- Born: November 23, 1951 (age 74) Yerevan, Armenia, Soviet Union
- Origin: Soviet Union Italy
- Genres: classical music
- Occupations: pianist, music teacher
- Instrument: piano

= Nune Hairapetian =

Nune Hairapetian (Նունե Հայրապետյան, November 23, 1951, Yerevan, Armenia) Armenian musician, pianist, music teacher. PhD in music.

== Biography ==
Nune Hairapetian was born in Armenia, in a family of musicians, and become one of the most important artists in the cultural scene of the former Soviet Union.
Nuné began her career at the age of 8, and at the age of 11 she already played the Mendelssohn Piano Concerto with Orchestra. She was then admitted into the famous music school for young talents: the Moscow Central Special School, and she continued her graduate studies at the Moscow Tchaikovsky Conservatory. In 1972 Nuné Hairapetian won the second prize of the only national competition in Soviet Union, the prestigious «Minsk Piano Competition». After the competition she began a very intense concert activity and played in all the states of Soviet Union. In the years 1972-1988 she gave an average of 40 recitals a year and played with the most important philharmonic orchestras and the most famous conductors of the Soviet States. In 1974 she graduated from Moscow Conservatory with honors and a maximum mark, in the class of the legendary Russian concert player Yakov Flier. In 1978 she obtained her PhD in music.

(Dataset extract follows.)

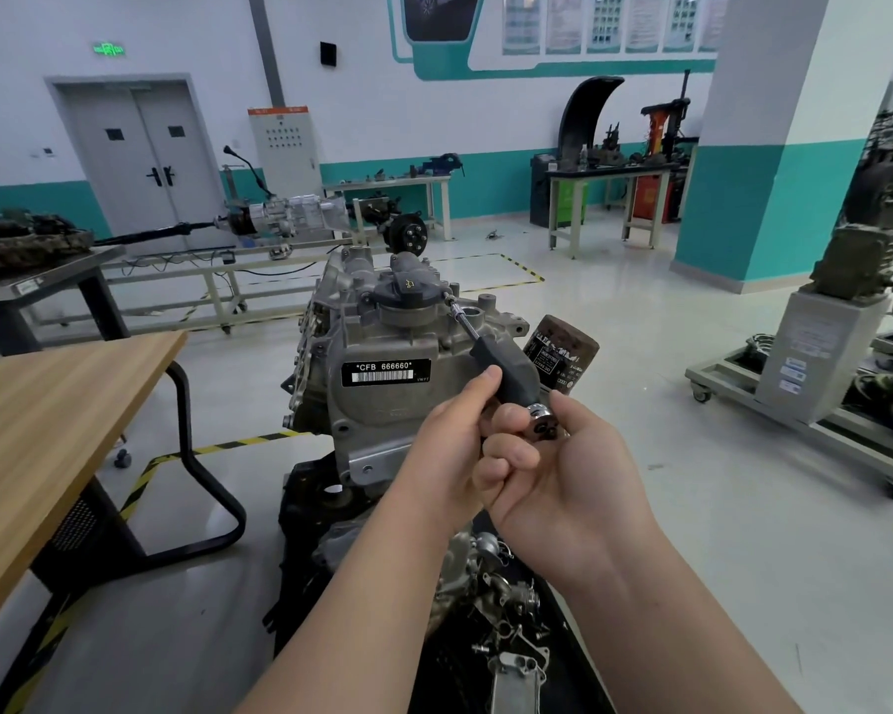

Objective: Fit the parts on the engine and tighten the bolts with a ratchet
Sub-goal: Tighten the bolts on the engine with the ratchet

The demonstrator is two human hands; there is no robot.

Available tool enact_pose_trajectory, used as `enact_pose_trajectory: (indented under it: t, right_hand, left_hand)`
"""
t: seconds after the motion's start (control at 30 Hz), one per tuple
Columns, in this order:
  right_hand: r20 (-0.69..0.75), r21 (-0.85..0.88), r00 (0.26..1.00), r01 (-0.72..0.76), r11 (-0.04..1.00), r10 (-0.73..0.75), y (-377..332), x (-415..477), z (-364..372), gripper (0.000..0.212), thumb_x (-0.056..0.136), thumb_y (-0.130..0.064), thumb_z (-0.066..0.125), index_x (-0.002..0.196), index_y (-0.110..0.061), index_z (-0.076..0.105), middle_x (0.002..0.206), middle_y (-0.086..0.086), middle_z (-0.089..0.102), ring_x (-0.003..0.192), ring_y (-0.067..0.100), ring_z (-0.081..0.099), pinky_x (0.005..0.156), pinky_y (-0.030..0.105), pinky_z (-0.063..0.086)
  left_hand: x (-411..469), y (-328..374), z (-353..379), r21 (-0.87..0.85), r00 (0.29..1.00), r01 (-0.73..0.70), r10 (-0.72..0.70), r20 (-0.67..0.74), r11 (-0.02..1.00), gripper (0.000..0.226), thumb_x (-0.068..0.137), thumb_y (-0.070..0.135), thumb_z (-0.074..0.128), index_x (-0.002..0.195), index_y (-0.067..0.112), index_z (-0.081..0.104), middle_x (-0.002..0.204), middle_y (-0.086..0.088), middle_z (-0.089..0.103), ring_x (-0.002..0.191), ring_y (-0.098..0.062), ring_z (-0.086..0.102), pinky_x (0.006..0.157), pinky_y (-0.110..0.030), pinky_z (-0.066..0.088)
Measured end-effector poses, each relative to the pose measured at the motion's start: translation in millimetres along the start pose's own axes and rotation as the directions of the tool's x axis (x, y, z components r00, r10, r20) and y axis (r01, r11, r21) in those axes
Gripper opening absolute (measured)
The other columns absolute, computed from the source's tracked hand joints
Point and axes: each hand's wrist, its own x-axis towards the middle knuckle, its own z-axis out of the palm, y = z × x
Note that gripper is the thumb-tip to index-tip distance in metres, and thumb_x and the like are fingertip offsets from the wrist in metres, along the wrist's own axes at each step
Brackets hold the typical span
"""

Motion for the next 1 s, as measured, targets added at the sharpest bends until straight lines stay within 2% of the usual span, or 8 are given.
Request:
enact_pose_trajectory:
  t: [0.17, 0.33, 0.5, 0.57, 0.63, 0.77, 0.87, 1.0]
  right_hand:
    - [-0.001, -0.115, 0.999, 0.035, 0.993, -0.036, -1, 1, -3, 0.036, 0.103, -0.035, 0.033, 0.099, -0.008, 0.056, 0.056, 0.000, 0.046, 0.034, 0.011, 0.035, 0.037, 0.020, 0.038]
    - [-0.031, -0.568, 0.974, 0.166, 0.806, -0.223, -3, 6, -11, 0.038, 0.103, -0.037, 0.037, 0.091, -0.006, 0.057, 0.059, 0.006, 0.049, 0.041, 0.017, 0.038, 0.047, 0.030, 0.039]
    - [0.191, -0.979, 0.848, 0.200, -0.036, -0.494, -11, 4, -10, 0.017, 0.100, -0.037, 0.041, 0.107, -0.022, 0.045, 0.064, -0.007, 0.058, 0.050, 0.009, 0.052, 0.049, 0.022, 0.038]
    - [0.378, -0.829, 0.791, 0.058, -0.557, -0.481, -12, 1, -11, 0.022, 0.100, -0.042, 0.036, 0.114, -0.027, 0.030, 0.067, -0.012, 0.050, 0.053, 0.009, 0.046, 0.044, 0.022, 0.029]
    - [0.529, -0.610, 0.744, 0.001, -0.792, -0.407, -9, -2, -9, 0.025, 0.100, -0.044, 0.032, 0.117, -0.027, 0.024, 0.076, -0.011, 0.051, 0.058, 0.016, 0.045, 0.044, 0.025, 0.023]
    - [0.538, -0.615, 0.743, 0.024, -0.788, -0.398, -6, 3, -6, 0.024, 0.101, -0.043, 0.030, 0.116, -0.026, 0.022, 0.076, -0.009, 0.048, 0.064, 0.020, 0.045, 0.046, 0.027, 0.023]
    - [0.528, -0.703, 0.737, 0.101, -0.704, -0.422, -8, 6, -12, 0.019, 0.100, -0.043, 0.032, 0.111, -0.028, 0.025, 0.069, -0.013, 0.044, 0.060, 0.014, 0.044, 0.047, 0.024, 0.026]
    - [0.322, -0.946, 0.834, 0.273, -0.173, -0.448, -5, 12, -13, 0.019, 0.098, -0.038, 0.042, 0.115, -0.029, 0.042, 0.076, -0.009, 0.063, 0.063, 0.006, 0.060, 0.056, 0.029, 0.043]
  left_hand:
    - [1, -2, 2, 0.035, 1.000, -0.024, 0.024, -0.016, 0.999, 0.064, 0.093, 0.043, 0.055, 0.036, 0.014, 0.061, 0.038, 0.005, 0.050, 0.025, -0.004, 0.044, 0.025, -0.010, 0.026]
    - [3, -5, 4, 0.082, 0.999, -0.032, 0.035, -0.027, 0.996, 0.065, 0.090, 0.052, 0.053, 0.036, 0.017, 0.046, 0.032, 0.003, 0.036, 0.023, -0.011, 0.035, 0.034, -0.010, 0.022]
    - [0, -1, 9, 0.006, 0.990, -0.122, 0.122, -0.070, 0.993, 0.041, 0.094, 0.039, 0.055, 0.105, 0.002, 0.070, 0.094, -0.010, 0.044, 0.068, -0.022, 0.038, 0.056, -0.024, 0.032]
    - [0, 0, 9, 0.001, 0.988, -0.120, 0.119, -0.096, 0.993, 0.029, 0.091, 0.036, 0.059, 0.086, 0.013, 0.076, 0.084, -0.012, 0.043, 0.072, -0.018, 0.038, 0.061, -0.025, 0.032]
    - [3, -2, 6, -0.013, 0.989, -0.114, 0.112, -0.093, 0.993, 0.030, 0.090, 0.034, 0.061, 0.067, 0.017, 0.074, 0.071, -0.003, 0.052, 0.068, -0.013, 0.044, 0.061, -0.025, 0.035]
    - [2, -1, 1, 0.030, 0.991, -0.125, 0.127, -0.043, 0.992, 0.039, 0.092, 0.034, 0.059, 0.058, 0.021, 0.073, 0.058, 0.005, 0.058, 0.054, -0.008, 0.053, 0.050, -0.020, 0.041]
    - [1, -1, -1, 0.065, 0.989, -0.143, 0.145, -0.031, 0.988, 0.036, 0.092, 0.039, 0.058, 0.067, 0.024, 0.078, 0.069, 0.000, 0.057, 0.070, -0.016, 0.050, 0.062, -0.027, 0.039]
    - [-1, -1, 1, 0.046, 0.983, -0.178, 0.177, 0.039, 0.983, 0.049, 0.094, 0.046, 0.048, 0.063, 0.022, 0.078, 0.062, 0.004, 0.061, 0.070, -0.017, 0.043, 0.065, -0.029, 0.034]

In 1988 Nune Hairapetian left Soviet Union and settled in Italy. From 1991 to 2003 she was regularly invited by the prestigious organization «Società dei Concerti» for several recitals and concerts with orchestra in the Grande Sale Verdi of Milan Conservatory. In 1995 Nune was invited to participate, together with Mstislav Rostropovich and other notable artists at the 43rd Ljubljana International Festival, where she played at the opening concert.

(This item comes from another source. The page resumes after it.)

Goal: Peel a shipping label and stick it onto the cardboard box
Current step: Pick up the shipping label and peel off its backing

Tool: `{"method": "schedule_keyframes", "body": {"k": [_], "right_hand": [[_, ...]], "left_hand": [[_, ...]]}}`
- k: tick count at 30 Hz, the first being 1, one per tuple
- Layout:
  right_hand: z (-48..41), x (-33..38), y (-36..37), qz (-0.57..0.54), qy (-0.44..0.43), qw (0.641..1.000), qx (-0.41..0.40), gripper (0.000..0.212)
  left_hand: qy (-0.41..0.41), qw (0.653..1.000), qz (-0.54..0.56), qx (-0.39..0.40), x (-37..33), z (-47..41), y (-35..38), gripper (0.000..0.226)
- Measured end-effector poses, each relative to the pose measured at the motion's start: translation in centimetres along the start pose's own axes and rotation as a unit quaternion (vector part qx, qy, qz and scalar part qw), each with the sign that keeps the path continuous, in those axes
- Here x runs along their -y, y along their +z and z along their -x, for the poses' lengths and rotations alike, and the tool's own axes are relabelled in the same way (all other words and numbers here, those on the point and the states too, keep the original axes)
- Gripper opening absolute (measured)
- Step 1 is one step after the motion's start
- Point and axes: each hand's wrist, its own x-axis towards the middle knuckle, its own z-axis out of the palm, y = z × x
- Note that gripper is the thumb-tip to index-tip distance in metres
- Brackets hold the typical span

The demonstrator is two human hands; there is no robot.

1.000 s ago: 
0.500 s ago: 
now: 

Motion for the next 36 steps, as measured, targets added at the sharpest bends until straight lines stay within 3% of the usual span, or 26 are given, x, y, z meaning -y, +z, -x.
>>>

In 1991 she played a special concert «Historical Event» at the Conservatory of Milan: she played the Bach Concertos for 3 and 4 pianos and orchestra, with her mother, sister and daughter. This concert was placed very high by critics and audiences and remains to this day one of the most famous events in Italian cultural life.
Nune Hairapetian has a very broad repertoire. She is especially acclaimed by critics and audiences for her interpretations of Mozart, Brahms and Russian authors: Skrjabin, Rachmaninov, Prokoffiev.

==Teaching==
Since 1978 Nune Hayrapetyan has also been a busy teacher. In 1977 she obtained her specialization in Pedagogy at the Moscow Pedagogical Institute. In the years 1978-1988 she taught at the Specialization Institute in Music of Yerevan, being a jury member every year.
In 1983 she obtained the «High Qualification» of music teacher.

Since 1988, she has taught pianists by preparing them for diplomas at the Conservatory of Milan.

Most of her students are already known as highly valued performers, and have won several national and international competitions.